Search through the entries for the word "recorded" and copy every line that has it.
Material provided: Begin
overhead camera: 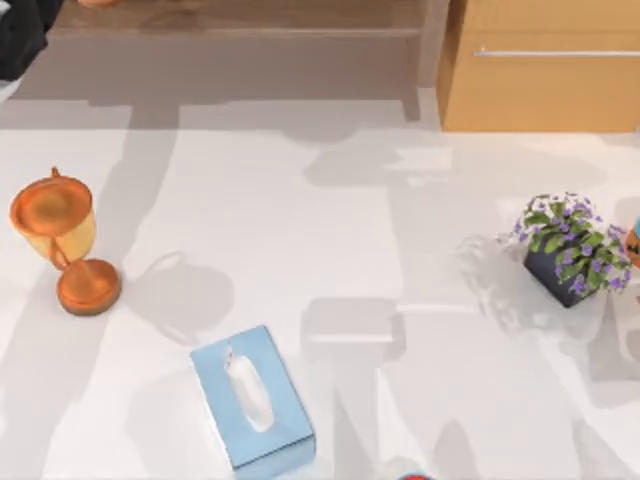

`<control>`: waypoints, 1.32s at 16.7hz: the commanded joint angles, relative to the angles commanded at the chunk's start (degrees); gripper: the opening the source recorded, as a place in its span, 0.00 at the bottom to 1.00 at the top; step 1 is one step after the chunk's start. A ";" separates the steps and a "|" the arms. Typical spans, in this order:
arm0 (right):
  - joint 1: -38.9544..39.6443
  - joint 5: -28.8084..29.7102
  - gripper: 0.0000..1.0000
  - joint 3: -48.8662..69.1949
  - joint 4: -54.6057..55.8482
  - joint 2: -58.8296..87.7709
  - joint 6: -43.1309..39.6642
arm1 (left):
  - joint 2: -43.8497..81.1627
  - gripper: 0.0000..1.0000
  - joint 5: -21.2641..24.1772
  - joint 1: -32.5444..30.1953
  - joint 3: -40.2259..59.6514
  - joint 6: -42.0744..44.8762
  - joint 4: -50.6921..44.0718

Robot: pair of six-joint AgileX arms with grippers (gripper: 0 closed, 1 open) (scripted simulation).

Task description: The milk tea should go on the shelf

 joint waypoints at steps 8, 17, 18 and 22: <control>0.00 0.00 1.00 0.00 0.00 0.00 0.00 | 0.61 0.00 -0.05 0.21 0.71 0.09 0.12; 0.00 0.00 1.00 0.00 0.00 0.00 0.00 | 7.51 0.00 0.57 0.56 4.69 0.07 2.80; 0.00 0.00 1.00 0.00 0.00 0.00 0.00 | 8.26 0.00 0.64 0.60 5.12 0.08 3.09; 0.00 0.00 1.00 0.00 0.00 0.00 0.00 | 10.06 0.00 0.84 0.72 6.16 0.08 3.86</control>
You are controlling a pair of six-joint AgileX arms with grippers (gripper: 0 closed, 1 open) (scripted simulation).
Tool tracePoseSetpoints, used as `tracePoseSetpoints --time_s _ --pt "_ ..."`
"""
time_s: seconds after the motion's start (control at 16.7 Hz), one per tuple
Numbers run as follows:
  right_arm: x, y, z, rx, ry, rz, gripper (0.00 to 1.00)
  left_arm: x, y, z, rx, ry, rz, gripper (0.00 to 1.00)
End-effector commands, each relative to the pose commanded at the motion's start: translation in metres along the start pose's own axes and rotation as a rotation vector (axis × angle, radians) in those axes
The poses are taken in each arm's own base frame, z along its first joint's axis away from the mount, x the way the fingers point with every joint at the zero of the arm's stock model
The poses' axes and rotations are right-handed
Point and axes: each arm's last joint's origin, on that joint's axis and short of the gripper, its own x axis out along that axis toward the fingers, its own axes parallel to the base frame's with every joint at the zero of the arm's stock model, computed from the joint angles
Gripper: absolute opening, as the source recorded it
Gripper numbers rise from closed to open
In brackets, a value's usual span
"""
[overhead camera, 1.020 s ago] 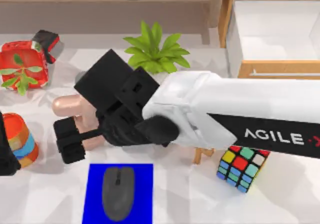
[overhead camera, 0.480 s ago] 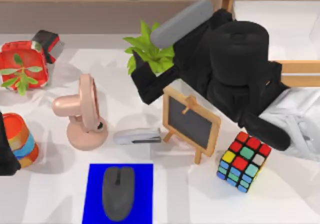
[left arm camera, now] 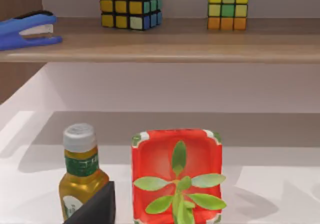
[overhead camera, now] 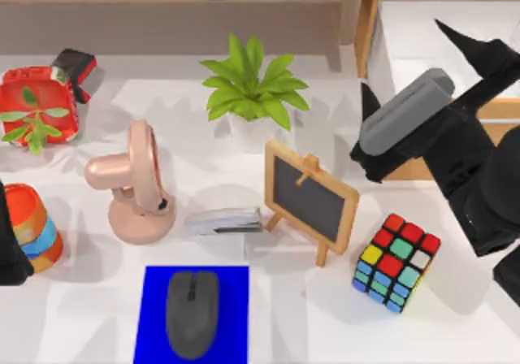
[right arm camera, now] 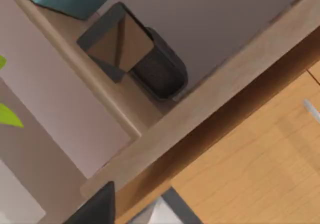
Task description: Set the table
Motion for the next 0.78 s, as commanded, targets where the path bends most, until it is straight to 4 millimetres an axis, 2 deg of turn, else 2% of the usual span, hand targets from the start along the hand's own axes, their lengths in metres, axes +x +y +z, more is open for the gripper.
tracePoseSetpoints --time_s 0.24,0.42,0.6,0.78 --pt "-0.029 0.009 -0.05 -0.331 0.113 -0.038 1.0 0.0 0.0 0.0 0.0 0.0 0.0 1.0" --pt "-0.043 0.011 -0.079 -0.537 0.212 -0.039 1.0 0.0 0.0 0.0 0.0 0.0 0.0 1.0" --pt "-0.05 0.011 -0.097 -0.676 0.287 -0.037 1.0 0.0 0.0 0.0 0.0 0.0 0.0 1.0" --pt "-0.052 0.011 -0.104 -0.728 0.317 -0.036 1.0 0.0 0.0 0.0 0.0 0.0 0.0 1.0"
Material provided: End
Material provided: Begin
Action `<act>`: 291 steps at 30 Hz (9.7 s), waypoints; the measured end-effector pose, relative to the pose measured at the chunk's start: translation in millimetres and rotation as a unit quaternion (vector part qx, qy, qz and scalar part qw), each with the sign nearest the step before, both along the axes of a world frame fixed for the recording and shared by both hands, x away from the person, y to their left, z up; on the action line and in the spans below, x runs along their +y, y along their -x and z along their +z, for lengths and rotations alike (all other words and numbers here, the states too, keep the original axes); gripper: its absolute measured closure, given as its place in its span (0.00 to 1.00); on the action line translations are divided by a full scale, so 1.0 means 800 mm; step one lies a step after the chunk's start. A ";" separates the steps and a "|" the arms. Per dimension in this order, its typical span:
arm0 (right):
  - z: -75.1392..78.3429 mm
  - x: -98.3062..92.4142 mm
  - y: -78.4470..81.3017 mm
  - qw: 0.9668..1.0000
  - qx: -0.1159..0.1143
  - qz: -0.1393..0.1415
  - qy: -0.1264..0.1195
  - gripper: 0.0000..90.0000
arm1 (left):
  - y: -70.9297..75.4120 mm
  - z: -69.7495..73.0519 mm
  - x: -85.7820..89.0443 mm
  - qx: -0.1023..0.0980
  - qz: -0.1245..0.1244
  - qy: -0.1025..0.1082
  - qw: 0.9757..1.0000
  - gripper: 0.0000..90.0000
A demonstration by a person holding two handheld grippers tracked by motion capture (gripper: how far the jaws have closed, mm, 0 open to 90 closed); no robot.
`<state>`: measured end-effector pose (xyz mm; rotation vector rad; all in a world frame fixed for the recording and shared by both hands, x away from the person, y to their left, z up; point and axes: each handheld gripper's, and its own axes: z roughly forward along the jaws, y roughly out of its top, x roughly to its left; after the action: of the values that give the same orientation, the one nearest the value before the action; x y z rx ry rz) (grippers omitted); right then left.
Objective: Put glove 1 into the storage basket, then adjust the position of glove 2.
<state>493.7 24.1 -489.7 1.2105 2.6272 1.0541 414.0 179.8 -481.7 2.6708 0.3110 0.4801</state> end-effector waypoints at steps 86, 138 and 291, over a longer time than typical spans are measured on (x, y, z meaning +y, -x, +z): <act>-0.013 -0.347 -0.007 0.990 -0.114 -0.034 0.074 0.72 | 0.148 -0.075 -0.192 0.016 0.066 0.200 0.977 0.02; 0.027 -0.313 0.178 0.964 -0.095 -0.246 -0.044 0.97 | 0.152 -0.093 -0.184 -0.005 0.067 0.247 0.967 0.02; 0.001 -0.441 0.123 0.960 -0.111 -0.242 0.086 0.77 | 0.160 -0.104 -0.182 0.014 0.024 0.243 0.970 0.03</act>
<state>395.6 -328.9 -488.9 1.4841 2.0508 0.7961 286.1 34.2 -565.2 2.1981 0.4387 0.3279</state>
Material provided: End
• [Response for this exercise]
`<control>`: waypoints, 1.32s at 16.7hz: the commanded joint angles, relative to the angles commanded at the chunk's start (degrees); gripper: the opening the source recorded, as a place in its span, 0.00 at the bottom to 1.00 at the top; step 1 is one step after the chunk's start. A ";" separates the steps and a "|" the arms. Typical spans, in this order:
Gripper: absolute opening, as the source recorded it

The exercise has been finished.